Duke University Eye Center and the Duke Clinical Research Center, Durham, North Carolina, USA.
[要約の邦訳は省略します]
[2] 水晶体摘出術 小児例193眼の合併症
Ophthalmic Surg Lasers Imaging. 2005 Jan-Feb;36(1):6-13.
Complications of pediatric lensectomy in 193 eyes.
Chen TC, Bhatia LS, Walton DS.
Department of Ophthalmology, Harvard Medical School, Massachusetts Eye and Ear Infirmary, Glaucoma Service, Boston, Massachusetts 02114, USA.
背景と目的: 小児白内障に対する水晶体摘出術 lensectomy に伴う晩期合併症と長期視力成績をより明確にすること。
対象患者と方法: 1970年から2002年までの間に小児眼科医1名が診察した全症例の後向きレビュー調査。大学附属の臨床施設で診察が行われた。水晶体摘出後の後期合併症の頻度を明確にする調査である。最終的な長期視力結果は特定の手術合併症、眼部先天奇形、全身奇形に関連していた。
結果: 小児白内障のため水晶体摘出術を施行した症例は138症例 193眼であった。平均観察期間は 10.8 +/- 6.7 年 (範囲 3か月から 31.3年)であった。
最も多い術後合併症は無水晶体性緑内障 aphakic glaucoma (20.2%) であり、術後平均 3.4 +/- 3.7 年にみられた。最終診察時における視力(中央値)は、無合併症眼で 0.5 (20/40), 有合併症眼で 0.25 (20/80)であった。
結論: 無水晶体性緑内障は最も多い術後合併症 (20.2%)であった。眼部および全身の奇形、術後合併症を伴った手術眼の多くは、視力結果がより不良であった。

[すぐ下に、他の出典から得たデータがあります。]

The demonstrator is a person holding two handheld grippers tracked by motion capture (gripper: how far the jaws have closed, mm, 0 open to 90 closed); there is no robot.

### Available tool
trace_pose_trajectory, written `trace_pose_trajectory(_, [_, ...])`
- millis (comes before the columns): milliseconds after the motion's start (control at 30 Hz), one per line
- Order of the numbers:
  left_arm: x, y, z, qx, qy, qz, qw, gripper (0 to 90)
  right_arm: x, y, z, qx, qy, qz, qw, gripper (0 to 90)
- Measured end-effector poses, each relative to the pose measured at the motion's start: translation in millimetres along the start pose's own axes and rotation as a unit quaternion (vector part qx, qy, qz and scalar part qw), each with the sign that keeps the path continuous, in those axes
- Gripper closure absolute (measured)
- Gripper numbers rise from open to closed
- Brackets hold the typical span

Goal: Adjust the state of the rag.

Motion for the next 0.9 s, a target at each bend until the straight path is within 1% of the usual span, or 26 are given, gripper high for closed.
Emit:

[3] 先天性白内障に対する早期手術は緑内障のリスク因子か?
Br J Ophthalmol. 2004 Jul;88(7):854-5.
Is early surgery for congenital cataract a risk factor for glaucoma?
Vishwanath M, Cheong-Leen R, Taylor D, Russell-Eggitt I, Rahi J.
Visual Science Unit, Institute of Child Health, London, UK.